There's a new school of thought starting to emerge in the world of analytics that stresses the value of analyzing streams of data in real time.
The biggest proponent of this approach to analytics is IBM, which is using a platform it developed to run streaming analytics as a cornerstone of its Smarter Planet initiatives.
After initially making InfoSphere Streams available in beta late last year, IBM today announced the general availability of version 1.2 of the platform. This version of the platform adds a higher speed messaging transport, more predictive analytic applications and a built-in failover capability, said Nagui Halim, a researcher and product director for InfoSphere Streams at IBM.
The basic idea behind the InfoSphere Streams is to analyze streams of data in real time in order to predict an outcome, and then use that information to alter that outcome if it proves to be undesirable. The example IBM gives of the technology in action is how InfoSphere Streams is being used in Stockholm to alter traffic patterns. But the InfoSphere Streams could just as easily be used to track blood flow in a patient in order to establish what changes in patterns are early indicators of the onset of a particular disease. Other applications include developing analytics around various types of trading systems and applications that could track e-commerce patterns on the Web in real time.
InfoSphere Streams has its own run-time environment and requires mastering a new dedicated language IBM developed to build applications on top of the platform. To facilitate that process, IBM is making InfoSphere Streams an element of the analytics training that it is funding at schools such as Fordham University and the University of Ottawa.

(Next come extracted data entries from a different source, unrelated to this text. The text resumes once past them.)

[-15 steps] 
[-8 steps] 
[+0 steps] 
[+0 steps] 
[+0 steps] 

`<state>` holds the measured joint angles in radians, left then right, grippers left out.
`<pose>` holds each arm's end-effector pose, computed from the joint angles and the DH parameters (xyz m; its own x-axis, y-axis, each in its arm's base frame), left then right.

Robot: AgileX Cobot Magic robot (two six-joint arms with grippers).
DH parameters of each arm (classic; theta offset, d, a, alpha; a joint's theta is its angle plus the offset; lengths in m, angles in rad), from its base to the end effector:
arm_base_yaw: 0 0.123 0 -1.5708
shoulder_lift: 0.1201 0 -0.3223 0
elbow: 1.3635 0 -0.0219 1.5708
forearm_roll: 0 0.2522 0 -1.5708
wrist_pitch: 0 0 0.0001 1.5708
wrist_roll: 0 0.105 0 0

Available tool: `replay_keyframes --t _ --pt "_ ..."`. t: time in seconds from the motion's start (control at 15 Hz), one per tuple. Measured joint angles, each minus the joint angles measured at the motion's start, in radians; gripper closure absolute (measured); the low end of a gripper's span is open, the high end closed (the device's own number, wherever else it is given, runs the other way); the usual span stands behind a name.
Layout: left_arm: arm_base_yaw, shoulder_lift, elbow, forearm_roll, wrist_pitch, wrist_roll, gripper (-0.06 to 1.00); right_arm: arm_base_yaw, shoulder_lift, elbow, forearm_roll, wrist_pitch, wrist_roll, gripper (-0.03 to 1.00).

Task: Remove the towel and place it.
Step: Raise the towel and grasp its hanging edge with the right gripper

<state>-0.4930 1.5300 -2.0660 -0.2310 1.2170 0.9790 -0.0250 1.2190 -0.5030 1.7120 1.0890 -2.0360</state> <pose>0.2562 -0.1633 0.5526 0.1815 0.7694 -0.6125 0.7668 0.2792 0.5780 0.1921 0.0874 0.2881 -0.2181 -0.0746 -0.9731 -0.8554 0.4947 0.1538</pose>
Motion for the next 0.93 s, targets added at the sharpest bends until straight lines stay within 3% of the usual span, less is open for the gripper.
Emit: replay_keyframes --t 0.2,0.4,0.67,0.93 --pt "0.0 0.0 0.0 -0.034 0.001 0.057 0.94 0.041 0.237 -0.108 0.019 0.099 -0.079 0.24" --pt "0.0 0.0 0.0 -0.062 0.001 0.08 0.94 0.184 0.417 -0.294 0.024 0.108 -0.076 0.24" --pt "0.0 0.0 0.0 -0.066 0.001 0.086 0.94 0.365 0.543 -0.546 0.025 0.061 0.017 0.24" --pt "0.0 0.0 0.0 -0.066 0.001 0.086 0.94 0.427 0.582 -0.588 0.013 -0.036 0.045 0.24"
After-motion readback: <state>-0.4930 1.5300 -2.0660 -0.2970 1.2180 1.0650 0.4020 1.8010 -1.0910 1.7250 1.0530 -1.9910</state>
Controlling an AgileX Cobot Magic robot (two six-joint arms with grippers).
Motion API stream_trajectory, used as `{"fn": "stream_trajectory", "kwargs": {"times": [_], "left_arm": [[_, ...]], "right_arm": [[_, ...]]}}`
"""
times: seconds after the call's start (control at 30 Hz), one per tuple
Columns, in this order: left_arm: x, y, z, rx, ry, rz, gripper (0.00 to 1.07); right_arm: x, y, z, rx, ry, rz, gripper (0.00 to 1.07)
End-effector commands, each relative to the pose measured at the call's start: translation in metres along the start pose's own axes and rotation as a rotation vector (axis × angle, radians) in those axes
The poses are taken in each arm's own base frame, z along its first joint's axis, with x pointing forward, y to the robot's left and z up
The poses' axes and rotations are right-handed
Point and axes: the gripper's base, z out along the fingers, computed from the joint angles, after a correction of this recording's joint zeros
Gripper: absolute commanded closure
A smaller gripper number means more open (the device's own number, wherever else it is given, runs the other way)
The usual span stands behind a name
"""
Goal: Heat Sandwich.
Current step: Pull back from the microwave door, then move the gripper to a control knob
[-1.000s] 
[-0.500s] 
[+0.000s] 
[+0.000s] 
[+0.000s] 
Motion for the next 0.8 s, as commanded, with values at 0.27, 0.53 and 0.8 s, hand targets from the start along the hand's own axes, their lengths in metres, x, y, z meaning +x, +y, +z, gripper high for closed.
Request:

While the concept of analyzing streaming data as part of business intelligence applications has been around for a while, IBM is trying to create one of the first dedicated frameworks around this discipline. It is one thing to use predictive analytics to gather information after the fact to come up with some data that suggests what might happen next based on past events. Predicting what will happen next based on live streaming data is a whole other level of analytics that has far greater potential to change the way people actually work and live every day.